• _How to complete this task_: Every line below that includes the word "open" needs to be copied.

Exercise input Block Start

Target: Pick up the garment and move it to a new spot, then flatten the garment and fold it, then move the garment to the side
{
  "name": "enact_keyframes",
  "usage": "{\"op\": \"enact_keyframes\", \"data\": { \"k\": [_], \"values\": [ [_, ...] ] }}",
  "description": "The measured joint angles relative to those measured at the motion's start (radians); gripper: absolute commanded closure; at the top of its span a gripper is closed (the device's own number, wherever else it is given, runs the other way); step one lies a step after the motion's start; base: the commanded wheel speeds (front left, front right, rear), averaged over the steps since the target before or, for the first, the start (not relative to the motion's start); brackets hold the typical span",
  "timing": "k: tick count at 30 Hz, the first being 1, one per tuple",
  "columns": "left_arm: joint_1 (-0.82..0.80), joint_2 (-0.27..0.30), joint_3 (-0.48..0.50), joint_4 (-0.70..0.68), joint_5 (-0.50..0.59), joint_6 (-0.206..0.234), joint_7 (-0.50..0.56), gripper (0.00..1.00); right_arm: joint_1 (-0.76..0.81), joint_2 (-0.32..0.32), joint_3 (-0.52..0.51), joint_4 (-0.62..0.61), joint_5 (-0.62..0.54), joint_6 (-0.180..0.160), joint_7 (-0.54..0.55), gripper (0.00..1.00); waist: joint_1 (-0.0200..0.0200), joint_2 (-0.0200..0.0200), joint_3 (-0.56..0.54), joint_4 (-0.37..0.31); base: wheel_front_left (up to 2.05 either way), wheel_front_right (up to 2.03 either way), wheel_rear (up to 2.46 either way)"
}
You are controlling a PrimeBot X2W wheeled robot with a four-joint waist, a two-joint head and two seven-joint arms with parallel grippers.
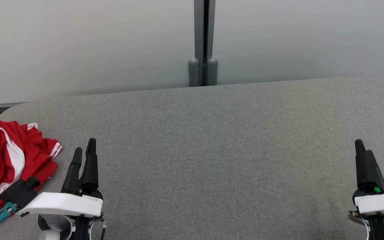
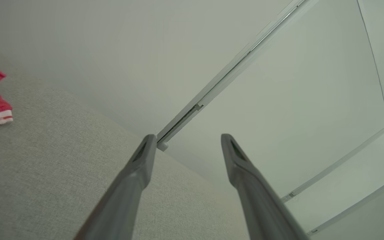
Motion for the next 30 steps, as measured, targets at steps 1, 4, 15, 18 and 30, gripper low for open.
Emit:
{"op": "enact_keyframes", "data": {
  "k": [1,4,15,18,30],
  "values": [
    [0.002,0.002,-0.004,0.0,0.022,0.005,-0.004,0.0,0.0,-0.003,0.004,-0.002,-0.024,0.0,-0.002,0.0,0.0,0.0,-0.001,0.0,0.0,0.0,0.0],
    [0.013,0.006,-0.013,0.001,0.083,0.018,-0.014,0.0,0.005,-0.009,0.014,-0.007,-0.086,0.0,-0.01,0.0,0.0,0.0,-0.003,0.001,0.0,0.0,0.0],
    [0.018,0.014,-0.029,0.035,0.228,0.051,-0.044,0.0,0.012,-0.026,0.051,-0.012,-0.28,0.0,-0.021,0.0,0.0001,0.0,-0.008,0.004,0.0,0.0,0.0],
    [0.018,0.019,-0.027,0.051,0.26,0.063,-0.053,0.0,0.013,-0.027,0.06,-0.008,-0.325,0.0,-0.022,0.0,0.0,0.0,-0.009,0.004,0.0,0.0,0.0],
    [0.02,0.033,-0.029,0.097,0.387,0.088,-0.086,0.0,0.02,-0.031,0.092,0.005,-0.459,0.0,-0.039,0.0,0.0,0.0,-0.013,0.008,0.0,0.0,0.0]
  ]
}}
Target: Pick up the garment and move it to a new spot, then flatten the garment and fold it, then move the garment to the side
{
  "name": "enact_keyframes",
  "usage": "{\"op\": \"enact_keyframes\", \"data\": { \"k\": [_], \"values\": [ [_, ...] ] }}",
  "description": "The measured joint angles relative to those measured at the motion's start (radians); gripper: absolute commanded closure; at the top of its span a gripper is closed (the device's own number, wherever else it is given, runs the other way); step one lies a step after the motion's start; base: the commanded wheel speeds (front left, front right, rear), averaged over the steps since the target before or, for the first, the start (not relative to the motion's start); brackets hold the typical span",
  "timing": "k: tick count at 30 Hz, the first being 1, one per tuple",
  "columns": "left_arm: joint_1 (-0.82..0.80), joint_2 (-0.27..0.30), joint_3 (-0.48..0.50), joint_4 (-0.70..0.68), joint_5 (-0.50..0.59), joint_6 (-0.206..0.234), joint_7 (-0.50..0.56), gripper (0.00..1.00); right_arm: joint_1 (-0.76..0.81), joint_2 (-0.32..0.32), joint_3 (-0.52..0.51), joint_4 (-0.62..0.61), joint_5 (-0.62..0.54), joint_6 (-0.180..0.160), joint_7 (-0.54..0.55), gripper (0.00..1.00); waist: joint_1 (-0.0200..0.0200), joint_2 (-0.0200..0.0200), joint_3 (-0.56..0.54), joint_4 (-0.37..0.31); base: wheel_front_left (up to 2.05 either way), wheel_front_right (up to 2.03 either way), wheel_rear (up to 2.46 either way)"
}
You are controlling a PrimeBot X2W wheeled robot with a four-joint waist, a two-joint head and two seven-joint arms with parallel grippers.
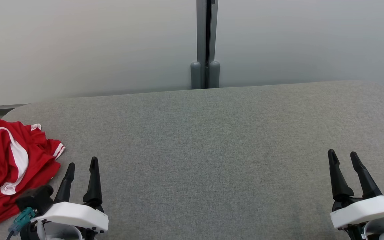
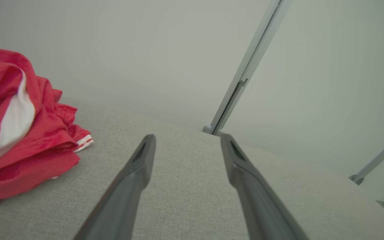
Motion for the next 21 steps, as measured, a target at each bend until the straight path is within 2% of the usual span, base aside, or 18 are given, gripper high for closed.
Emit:
{"op": "enact_keyframes", "data": {
  "k": [21],
  "values": [
    [0.0,0.012,-0.019,0.044,0.185,0.021,-0.051,0.0,0.021,0.002,0.028,0.016,-0.151,0.0,-0.035,0.0,0.0,0.0,-0.007,0.004,0.0,0.0,0.0]
  ]
}}
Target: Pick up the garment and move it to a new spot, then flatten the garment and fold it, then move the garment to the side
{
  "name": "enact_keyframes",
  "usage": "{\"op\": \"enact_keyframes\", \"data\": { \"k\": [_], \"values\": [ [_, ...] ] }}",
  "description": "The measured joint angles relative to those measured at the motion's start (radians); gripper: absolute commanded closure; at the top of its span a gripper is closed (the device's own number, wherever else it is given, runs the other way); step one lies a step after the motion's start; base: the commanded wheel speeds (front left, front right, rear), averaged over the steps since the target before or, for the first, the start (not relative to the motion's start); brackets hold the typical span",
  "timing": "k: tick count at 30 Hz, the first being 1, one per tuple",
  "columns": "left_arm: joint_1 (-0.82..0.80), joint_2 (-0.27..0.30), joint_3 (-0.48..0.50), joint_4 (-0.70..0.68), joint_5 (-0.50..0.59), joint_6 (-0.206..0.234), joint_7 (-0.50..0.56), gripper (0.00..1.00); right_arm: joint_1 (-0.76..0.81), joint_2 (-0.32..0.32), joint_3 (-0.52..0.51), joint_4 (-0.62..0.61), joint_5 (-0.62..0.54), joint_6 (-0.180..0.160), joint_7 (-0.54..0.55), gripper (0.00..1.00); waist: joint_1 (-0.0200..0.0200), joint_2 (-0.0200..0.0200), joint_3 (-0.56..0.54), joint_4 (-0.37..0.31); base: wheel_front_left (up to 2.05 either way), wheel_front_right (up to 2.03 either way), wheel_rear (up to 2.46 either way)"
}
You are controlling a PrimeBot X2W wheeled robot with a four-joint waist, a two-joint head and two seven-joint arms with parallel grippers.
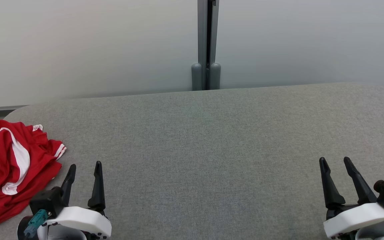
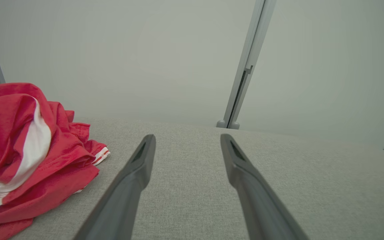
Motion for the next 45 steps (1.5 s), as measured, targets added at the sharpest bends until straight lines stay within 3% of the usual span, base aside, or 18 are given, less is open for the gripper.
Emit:
{"op": "enact_keyframes", "data": {
  "k": [34,45],
  "values": [
    [0.0,-0.005,-0.01,0.086,0.192,0.013,-0.066,0.0,0.021,0.014,0.006,0.024,-0.107,0.0,-0.026,0.0,0.0,0.0,-0.014,0.005,0.0,0.0,0.0],
    [-0.001,-0.006,-0.009,0.107,0.18,0.013,-0.068,0.0,0.021,0.014,0.001,0.03,-0.099,0.0,-0.026,0.0,0.0,0.0,-0.016,0.006,0.0,0.0,0.0]
  ]
}}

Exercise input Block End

• _Solution to the problem_:
Motion for the next 30 steps, as measured, targets at steps 1, 4, 15, 18 and 30, gripper low for open.
Motion for the next 45 steps (1.5 s), as measured, targets added at the sharpest bends until straight lines stay within 3% of the usual span, base aside, or 18 are given, less is open for the gripper.

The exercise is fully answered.